NASA is undertaking a sizeable shift of programmatic activities as the agency endeavors to carry out the President's Vision for Space Exploration. Challenges NASA will face in implementing the Vision include retiring the Space Shuttle by 2010, completing the International Space Station, developing the Orion Crew Exploration Vehicle and refocusing the aeronautics program. All of these challenges are at a time when NASA is facing a very tight budget environment.

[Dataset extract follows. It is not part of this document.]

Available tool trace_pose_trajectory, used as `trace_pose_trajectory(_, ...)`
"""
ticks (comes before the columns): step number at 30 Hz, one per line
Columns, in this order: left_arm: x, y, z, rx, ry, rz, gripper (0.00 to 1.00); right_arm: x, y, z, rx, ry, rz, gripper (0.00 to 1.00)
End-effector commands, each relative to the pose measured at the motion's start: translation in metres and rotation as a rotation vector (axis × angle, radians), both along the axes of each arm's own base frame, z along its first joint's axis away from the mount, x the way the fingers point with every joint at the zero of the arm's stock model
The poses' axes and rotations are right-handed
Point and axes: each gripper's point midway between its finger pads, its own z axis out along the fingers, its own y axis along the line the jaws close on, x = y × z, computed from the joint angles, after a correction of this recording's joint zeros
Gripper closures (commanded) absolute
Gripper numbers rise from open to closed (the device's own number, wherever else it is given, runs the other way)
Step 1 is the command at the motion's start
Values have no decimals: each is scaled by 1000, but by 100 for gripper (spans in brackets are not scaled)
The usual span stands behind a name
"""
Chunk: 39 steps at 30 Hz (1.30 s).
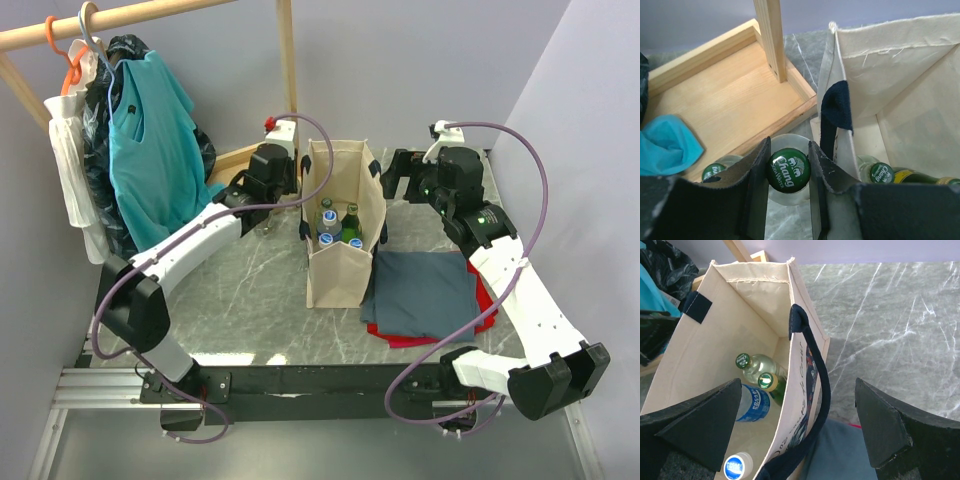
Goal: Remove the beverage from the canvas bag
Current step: Place the drink at the center of the board.
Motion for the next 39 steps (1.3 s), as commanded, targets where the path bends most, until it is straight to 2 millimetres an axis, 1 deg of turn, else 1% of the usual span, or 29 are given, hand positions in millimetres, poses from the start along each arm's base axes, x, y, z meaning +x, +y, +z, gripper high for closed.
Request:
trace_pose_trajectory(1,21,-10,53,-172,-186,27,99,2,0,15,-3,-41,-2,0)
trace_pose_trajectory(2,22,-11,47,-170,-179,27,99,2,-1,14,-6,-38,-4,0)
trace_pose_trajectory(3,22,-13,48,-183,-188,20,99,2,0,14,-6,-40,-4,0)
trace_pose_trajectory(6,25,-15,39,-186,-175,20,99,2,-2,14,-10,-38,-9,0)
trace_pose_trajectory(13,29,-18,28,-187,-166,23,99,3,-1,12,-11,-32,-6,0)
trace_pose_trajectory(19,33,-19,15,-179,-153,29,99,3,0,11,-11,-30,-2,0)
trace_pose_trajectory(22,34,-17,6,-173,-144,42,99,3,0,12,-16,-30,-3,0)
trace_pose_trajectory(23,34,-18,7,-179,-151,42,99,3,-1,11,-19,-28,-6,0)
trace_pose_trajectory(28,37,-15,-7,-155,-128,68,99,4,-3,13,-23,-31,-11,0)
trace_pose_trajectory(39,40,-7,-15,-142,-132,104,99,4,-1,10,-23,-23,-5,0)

Ms. Toni Dawsey, Assistant Administrator for Human Capital Management at NASA, acknowledged the upcoming workforce challenges, but was confident in NASA's plan of action. She said, "Implementing the President's Vision for Space Exploration clearly represents a great management challenge, now and for many years to come." She continued, "The issues associated with these transitions are complex and our planning, already well underway, will be an iterative, evolutionary process featuring tight integration between these efforts and NASA's ongoing Science and Aeronautics Programs."

Dr. David Black, co-chair of the Committee on Meeting the Workforce Needs for the National Vision for Space Exploration at the National Research Council, summed up the current workforce challenge, saying, "NASA has too few program and project managers and systems engineers with the requisite experience in human spaceflight systems development to successfully oversee Vision for Space Exploration projects."

To remedy this problem, Black recommended a solution that was echoed by number of the panelists, "that NASA implement a long-term strategy for hiring a steady supply of younger workers and subsequently retaining those workers as they rise to senior management positions so that a balanced distribution of age and skill is maintained throughout the agency's entire workforce."

Also of note at today's hearing, Ranking Member Hall officially recognized the appointment of Rep. Tom Feeney (R-FL) to Ranking Member on the Space and Aeronautics Subcommittee. Feeney replaces Rep. Ken Calvert (R-CA), who recently accepted a position on the House Appropriations Committee.

Also testifying at today's hearing were: Mr. John G. Stewart, Fellow at the National Academy of Public Administration and Member of the NASA Multisector Workforce Panel; and Dr. Lee Stone, Legislative Representative at the NASA Council of International Federation of Professional and Technical Engineers (IFPTE) Locals.